### Task brief
Starting at the top line, return each entry word for word.

### Material for the task
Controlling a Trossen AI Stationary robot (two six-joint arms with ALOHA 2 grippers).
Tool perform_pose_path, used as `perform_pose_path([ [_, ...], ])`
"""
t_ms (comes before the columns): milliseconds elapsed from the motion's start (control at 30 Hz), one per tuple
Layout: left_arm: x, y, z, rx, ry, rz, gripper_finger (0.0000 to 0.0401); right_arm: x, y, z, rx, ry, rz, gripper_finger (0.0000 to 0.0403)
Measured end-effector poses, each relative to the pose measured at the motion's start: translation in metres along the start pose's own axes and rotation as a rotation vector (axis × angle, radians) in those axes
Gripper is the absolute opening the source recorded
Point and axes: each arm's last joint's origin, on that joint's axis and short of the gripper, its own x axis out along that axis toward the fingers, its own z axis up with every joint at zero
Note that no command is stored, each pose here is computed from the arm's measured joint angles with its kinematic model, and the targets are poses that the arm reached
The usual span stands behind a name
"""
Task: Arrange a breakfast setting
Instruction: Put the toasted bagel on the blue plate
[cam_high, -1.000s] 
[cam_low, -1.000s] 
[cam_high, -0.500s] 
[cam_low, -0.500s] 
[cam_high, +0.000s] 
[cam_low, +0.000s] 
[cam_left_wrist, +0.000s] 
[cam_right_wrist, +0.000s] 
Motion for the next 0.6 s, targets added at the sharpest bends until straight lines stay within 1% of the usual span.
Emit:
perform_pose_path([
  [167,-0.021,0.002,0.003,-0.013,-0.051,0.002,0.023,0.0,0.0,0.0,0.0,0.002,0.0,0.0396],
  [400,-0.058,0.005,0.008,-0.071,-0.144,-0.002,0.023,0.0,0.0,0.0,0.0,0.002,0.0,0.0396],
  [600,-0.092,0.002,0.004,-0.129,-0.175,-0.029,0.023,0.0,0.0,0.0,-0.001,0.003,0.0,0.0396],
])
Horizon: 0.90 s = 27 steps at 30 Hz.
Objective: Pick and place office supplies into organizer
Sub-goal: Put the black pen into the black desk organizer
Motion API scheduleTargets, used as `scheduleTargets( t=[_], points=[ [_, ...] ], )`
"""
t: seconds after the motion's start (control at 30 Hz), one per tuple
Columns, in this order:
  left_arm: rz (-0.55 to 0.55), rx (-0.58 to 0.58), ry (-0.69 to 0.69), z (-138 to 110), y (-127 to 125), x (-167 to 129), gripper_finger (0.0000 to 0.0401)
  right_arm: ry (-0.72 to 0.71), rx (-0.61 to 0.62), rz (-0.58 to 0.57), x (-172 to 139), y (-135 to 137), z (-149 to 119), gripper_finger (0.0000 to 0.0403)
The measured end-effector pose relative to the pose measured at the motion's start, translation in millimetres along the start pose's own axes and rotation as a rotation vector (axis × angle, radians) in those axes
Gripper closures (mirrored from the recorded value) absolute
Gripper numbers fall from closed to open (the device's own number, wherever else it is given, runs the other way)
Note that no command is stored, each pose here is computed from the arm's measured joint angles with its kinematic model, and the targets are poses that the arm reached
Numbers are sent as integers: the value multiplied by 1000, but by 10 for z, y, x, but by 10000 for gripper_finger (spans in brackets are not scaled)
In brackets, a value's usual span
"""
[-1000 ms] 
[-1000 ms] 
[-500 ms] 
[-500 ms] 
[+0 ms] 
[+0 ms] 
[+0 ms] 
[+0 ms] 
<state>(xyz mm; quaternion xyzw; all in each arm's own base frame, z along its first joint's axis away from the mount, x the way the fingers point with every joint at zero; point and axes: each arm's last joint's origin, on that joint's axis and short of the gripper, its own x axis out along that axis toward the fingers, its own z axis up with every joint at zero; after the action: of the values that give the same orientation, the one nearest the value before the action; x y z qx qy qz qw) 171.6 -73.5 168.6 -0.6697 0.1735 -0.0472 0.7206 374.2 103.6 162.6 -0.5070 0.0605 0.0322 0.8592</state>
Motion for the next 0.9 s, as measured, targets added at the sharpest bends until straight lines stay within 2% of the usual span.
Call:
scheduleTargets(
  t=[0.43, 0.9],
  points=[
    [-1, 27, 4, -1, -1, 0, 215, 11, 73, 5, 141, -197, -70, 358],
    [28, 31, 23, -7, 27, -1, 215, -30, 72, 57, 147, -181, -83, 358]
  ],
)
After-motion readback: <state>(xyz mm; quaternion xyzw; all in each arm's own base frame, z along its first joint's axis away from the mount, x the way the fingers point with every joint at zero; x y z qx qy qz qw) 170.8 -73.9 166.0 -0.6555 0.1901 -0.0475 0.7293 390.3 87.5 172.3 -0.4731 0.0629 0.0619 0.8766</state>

### Exercise response
Controlling a Trossen AI Stationary robot (two six-joint arms with ALOHA 2 grippers).
Tool perform_pose_path, used as `perform_pose_path([ [_, ...], ])`
"""
t_ms (comes before the columns): milliseconds elapsed from the motion's start (control at 30 Hz), one per tuple
Layout: left_arm: x, y, z, rx, ry, rz, gripper_finger (0.0000 to 0.0401); right_arm: x, y, z, rx, ry, rz, gripper_finger (0.0000 to 0.0403)
Measured end-effector poses, each relative to the pose measured at the motion's start: translation in metres along the start pose's own axes and rotation as a rotation vector (axis × angle, radians) in those axes
Gripper is the absolute opening the source recorded
Point and axes: each arm's last joint's origin, on that joint's axis and short of the gripper, its own x axis out along that axis toward the fingers, its own z axis up with every joint at zero
Note that no command is stored, each pose here is computed from the arm's measured joint angles with its kinematic model, and the targets are poses that the arm reached
The usual span stands behind a name
"""
Task: Arrange a breakfast setting
Instruction: Put the toasted bagel on the blue plate
[cam_high, -1.000s] 
[cam_low, -1.000s] 
[cam_high, -0.500s] 
[cam_low, -0.500s] 
[cam_high, +0.000s] 
[cam_low, +0.000s] 
[cam_left_wrist, +0.000s] 
[cam_right_wrist, +0.000s] 
Motion for the next 0.6 s, targets added at the sharpest bends until straight lines stay within 1% of the usual span.
Emit:
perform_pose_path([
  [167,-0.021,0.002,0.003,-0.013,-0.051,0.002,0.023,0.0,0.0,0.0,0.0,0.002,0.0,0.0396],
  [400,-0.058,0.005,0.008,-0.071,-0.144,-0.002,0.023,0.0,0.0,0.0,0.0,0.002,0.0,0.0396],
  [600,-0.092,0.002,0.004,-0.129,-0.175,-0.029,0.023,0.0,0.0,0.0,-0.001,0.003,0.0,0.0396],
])
Horizon: 0.90 s = 27 steps at 30 Hz.
Objective: Pick and place office supplies into organizer
Sub-goal: Put the black pen into the black desk organizer
Motion API scheduleTargets, used as `scheduleTargets( t=[_], points=[ [_, ...] ], )`
"""
t: seconds after the motion's start (control at 30 Hz), one per tuple
Columns, in this order:
  left_arm: rz (-0.55 to 0.55), rx (-0.58 to 0.58), ry (-0.69 to 0.69), z (-138 to 110), y (-127 to 125), x (-167 to 129), gripper_finger (0.0000 to 0.0401)
  right_arm: ry (-0.72 to 0.71), rx (-0.61 to 0.62), rz (-0.58 to 0.57), x (-172 to 139), y (-135 to 137), z (-149 to 119), gripper_finger (0.0000 to 0.0403)
The measured end-effector pose relative to the pose measured at the motion's start, translation in millimetres along the start pose's own axes and rotation as a rotation vector (axis × angle, radians) in those axes
Gripper closures (mirrored from the recorded value) absolute
Gripper numbers fall from closed to open (the device's own number, wherever else it is given, runs the other way)
Note that no command is stored, each pose here is computed from the arm's measured joint angles with its kinematic model, and the targets are poses that the arm reached
Numbers are sent as integers: the value multiplied by 1000, but by 10 for z, y, x, but by 10000 for gripper_finger (spans in brackets are not scaled)
In brackets, a value's usual span
"""
[-1000 ms] 
[-1000 ms] 
[-500 ms] 
[-500 ms] 
[+0 ms] 
[+0 ms] 
[+0 ms] 
[+0 ms] 
<state>(xyz mm; quaternion xyzw; all in each arm's own base frame, z along its first joint's axis away from the mount, x the way the fingers point with every joint at zero; point and axes: each arm's last joint's origin, on that joint's axis and short of the gripper, its own x axis out along that axis toward the fingers, its own z axis up with every joint at zero; after the action: of the values that give the same orientation, the one nearest the value before the action; x y z qx qy qz qw) 171.6 -73.5 168.6 -0.6697 0.1735 -0.0472 0.7206 374.2 103.6 162.6 -0.5070 0.0605 0.0322 0.8592</state>
Motion for the next 0.9 s, as measured, targets added at the sharpest bends until straight lines stay within 2% of the usual span.
Call:
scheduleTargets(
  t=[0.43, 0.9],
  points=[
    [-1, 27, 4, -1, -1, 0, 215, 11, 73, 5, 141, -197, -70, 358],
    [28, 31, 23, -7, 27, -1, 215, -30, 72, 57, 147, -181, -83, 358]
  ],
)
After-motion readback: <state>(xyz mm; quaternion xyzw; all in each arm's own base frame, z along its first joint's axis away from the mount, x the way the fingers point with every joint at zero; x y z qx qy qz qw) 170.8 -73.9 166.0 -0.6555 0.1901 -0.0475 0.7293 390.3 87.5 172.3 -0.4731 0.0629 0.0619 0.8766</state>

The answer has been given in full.